Abstract
Background
Although hospital systems have largely halted elective surgical practices in preparing their response to the severe acute respiratory syndrome coronavirus 2 (SARS-CoV-2) pandemic, transplantation remains an essential and lifesaving surgical practice. To continue transplantation while protecting immunocompromised patients and health care workers, significant restructuring of normal patient care practice habits is required.
Methods
This is a nonrandomized, descriptive study of the abdominal transplant program at 1 academic center (University of California, San Francisco) and the programmatic changes undertaken to safely continue transplantations. Patient transfers, fellow use, and patient discharge education were identified as key areas requiring significant reorganization.
Results
The University of California, San Francisco abdominal transplant program took an early and aggressive approach to restructuring inpatient workflows and health care worker staffing. The authors formalized a coronavirus disease 2019 (COVID-19) transfer system to address patients in need of services at their institution while minimizing the risk of SARS-CoV-2 in their transplant ward and used technological approaches to provide virtual telehealth where possible. They also modified their transplant fellow staffing and responsibilities to develop an adequate backup system in case of potential exposures.
Conclusion
Every transplant program is unique, and an individualized plan to adapt and modify standard clinical practices will be required to continue providing essential transplantation services. The authors’ experience highlights areas of attention specific to transplant programs and may provide generalizable solutions to support continued transplantation in the COVID-19 era.
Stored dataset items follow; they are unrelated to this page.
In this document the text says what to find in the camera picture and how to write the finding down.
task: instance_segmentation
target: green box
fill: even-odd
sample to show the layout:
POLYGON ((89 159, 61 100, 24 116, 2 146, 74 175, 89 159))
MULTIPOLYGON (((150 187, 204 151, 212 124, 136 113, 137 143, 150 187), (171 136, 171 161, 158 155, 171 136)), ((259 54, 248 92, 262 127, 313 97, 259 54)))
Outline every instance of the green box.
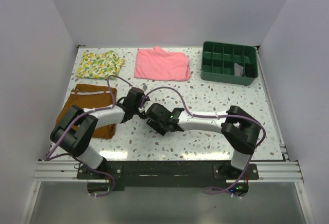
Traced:
POLYGON ((204 42, 201 68, 203 80, 250 85, 257 77, 257 53, 254 47, 204 42), (234 75, 235 63, 243 66, 241 77, 234 75))

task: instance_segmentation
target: table
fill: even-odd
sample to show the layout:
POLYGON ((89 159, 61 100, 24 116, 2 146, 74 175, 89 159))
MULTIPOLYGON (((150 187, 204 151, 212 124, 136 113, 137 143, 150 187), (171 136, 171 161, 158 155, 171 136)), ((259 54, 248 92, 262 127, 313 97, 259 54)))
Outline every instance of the table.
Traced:
MULTIPOLYGON (((230 105, 237 105, 259 120, 265 127, 267 137, 257 148, 253 160, 283 160, 280 150, 280 139, 274 125, 271 111, 266 99, 260 76, 250 85, 204 81, 200 77, 202 60, 201 47, 163 48, 168 52, 183 52, 190 58, 191 78, 185 82, 164 82, 146 79, 135 79, 134 68, 138 48, 82 48, 77 53, 70 82, 66 91, 65 102, 75 85, 93 84, 106 86, 105 80, 79 79, 75 73, 83 52, 89 50, 103 53, 113 50, 125 58, 125 63, 118 76, 127 79, 136 87, 143 84, 147 91, 159 86, 171 86, 180 91, 187 106, 192 111, 223 111, 230 105)), ((129 86, 115 79, 112 87, 117 88, 117 99, 125 96, 129 86)), ((156 91, 150 95, 151 100, 163 104, 169 110, 182 107, 178 95, 168 89, 156 91)), ((90 145, 108 160, 230 160, 233 148, 224 136, 205 131, 167 133, 164 137, 146 125, 145 120, 134 117, 125 124, 118 124, 116 134, 108 140, 91 139, 90 145)), ((61 148, 55 154, 64 153, 61 148)), ((61 157, 58 160, 73 160, 61 157)))

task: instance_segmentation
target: folded pink towel
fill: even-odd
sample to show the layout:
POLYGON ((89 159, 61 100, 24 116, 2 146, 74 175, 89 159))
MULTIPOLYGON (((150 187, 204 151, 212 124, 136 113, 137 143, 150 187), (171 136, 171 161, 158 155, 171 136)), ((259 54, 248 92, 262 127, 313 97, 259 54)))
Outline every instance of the folded pink towel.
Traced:
POLYGON ((184 53, 169 53, 160 47, 137 52, 135 78, 185 81, 190 76, 189 57, 184 53))

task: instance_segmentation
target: gray wall
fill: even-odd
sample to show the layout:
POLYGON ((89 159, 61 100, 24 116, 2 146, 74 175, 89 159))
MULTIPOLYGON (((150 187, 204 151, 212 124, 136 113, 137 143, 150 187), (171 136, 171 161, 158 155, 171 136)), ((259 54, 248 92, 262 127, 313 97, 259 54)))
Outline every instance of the gray wall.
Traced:
POLYGON ((52 0, 0 0, 0 223, 18 223, 75 45, 52 0))
POLYGON ((291 159, 318 223, 329 222, 329 0, 287 0, 261 59, 291 159))
POLYGON ((54 0, 73 40, 90 47, 260 45, 286 0, 54 0))

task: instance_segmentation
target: patterned fabric
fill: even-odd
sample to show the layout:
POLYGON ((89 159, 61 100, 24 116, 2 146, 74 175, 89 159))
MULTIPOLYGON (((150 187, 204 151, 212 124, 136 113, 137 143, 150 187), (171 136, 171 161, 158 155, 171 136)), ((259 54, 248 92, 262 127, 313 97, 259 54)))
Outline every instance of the patterned fabric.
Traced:
POLYGON ((76 76, 86 79, 106 79, 117 75, 124 63, 124 58, 112 50, 106 53, 84 52, 76 76))
California was one of the early hot spots for severe acute respiratory syndrome coronavirus 2 (SARS-CoV-2) infection in the United States, with 5 of the first 20 confirmed diagnoses [1]. The first coronavirus disease 2019 (COVID-19)-positive patient was admitted to the University of California, San Francisco (UCSF) Health System on February 3, 2020. The San Francisco Department of Public Health banned visitors to skilled nursing facilities on March 12, 2020, and to hospitals on March 14, 2020 [2]. A shelter-in-place order for San Francisco and 5 adjacent counties took effect on March 16, 2020; this injunction was extended to the entire state 3 days later [2]. As of May 20, 2020, there were 85,728 confirmed cases and 3485 deaths in the state, with 2185 cases and 37 deaths in San Francisco [3,4]. As of May 20, 2020, no documented nosocomial transmissions have been reported in the UCSF system.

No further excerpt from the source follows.